EXERCISE GOAL – Looking at the material below, work out how many of its lines hold the string "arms". Give that figure alone.

THE DATA –
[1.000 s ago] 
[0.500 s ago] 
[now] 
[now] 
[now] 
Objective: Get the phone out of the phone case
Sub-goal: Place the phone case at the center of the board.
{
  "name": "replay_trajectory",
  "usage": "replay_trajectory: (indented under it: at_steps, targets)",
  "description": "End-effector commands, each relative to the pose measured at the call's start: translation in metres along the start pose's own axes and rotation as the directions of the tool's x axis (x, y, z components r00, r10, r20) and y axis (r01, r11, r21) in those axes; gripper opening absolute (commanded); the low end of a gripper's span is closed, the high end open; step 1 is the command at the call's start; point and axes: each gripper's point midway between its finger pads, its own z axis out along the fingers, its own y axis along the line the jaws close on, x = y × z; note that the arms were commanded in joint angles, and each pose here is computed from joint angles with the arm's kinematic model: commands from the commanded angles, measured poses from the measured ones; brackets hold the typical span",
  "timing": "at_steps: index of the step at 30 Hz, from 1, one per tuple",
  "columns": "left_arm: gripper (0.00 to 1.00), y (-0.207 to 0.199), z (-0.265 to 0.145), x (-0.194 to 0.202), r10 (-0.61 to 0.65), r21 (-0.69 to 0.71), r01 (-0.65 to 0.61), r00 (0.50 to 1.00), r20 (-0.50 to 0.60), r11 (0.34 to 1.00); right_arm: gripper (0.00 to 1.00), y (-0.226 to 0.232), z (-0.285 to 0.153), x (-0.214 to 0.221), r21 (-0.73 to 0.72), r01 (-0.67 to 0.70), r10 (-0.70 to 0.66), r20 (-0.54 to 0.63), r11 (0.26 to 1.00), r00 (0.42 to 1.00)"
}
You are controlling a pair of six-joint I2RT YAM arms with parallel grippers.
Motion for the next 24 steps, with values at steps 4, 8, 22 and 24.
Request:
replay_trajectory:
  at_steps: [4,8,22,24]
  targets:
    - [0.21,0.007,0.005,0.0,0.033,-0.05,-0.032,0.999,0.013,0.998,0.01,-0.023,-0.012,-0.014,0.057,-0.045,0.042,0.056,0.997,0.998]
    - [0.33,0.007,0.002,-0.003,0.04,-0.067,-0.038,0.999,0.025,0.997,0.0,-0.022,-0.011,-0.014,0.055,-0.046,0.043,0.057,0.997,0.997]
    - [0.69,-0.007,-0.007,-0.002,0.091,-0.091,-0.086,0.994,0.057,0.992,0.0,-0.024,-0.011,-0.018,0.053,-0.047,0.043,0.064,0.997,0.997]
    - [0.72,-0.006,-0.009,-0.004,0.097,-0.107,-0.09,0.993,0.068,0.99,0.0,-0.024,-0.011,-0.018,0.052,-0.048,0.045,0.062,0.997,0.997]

SOLUTION TO THIS PROBLEM – 2